Per the Observer, Newton began studying the pyramids in the 1680s. He formulated the three laws of motion that form the basis of modern physics, discovered that white light is composed out of light from different colors and helped develop calculus, among many other accomplishments.

Newton was arguably the most significant figure of the 16th- and 17th-century Scientific Revolution. “… His papers were bursting with evidence for just how heretical his views were.” “His descendants made sure very few saw the papers because they were a treasure trove of dirt on the man,” Sarah Dry, author of The Newton Papers: The Strange and True Odyssey of Isaac Newton’s Manuscripts, told Wiredin 2014. In the British scientist’s own day, church leaders would have viewed many of his ideas on these subjects as heretical. “Today, these seem disparate areas of study–but they didn’t seem that way to Newton in the 17th century.”Īs Peter Dockrill reports for Science Alert, many of Newton’s unpublished notes concerning alchemy, occult matters and the biblical apocalypse only resurfaced after his death in 1727. “He was trying to find proof for his theory of gravitation, but in addition the ancient Egyptians were thought to have held the secrets of alchemy that have since been lost,” Gabriel Heaton, Sotheby’s manuscript specialist, tells the Observer’s Harriet Sherwood. But for Isaac Newton, they were veritable obsessions detailed in three pages of notes sold by Sotheby’s this morning for £378,000 (around $504,700 USD). While Newton may not be the first person to think about gravity, he was the first to develop a sweeping explanation about it using a new form of mathematics called calculus that he himself developed.Messages about a coming apocalypse that could be decoded through architectural measurements? Keys to secrets of the Bible found in Egypt’s Great Pyramid? These might seem like nonsensical notions far from the world of science. Newton, who had arrived at his discoveries by mathematical analysis, also pointed out that the same gravitational forces act between the moon and Earth and between the sun and comets. Pluto, being the outermost planet in the solar system, experiences a weaker pull and so takes the longest time to complete one revolution. For this same reason, the farther away a planet is from the sun, the slower it travels along its orbit. This distance, combined with the planet’s momentum, is enough to weaken the sun’s gravity and prevent Mercury from falling into the ball of fire. Mercury, despite being the nearest planet to the sun, is still 70 million kilometers away from it.

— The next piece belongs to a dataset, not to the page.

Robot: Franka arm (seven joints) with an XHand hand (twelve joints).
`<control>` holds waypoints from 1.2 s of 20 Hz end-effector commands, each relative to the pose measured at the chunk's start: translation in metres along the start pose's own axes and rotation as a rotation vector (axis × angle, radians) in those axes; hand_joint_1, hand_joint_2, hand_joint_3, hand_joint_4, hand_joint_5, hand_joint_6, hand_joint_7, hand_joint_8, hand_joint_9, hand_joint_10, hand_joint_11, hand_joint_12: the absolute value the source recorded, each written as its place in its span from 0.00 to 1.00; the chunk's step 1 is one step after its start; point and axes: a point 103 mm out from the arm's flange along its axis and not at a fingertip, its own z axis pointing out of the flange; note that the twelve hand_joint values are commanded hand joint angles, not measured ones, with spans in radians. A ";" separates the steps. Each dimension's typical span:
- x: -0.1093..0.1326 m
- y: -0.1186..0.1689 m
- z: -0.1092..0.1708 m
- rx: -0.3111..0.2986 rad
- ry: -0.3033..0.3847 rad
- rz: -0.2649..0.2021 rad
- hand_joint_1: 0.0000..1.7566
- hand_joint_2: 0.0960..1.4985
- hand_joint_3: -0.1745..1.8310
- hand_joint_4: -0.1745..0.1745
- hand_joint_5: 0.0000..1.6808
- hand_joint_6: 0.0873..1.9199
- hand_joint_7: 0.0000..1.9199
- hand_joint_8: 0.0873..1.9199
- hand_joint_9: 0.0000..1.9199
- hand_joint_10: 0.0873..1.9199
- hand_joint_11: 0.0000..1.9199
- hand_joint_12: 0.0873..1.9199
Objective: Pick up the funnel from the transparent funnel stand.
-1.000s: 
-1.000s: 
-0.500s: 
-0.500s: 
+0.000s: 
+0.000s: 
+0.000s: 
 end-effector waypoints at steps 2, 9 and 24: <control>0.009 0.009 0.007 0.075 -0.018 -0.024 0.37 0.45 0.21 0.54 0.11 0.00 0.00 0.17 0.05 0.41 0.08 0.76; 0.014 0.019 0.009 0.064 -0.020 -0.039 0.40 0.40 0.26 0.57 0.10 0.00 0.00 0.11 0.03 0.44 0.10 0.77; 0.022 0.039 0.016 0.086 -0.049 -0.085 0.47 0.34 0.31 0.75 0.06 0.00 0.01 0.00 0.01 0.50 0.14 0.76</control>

As a result of this pull, Mercury is the planet that goes the fastest along its orbit.Ĭonsequently, Newton says that the reason the planets do not fall into the sun is that gravity weakens as the distance between two objects increases. Because Mercury is the nearest planet to the sun, it is the planet that experiences the strongest pull.

The nearer an object is to the sun, the stronger the sun’s pull on that object. The sun is the most massive body in the solar system, and so it exerts the strongest gravitational pull on the planets. Gravity, according to Newton, is also the reason planets orbit the sun. He adds that a massive object has a stronger gravitational force than a less massive object.Įarth is much more massive than an apple and exerts a greater gravitational force, so apples fall to the ground instead of floating in mid-air or upwards to the sky. He says that the force of gravity between two massive objects is stronger compared to the force of gravity between two less massive objects. Newton explained the connection between apples and planets in his book, Mathematical Principles of Natural Philosophy.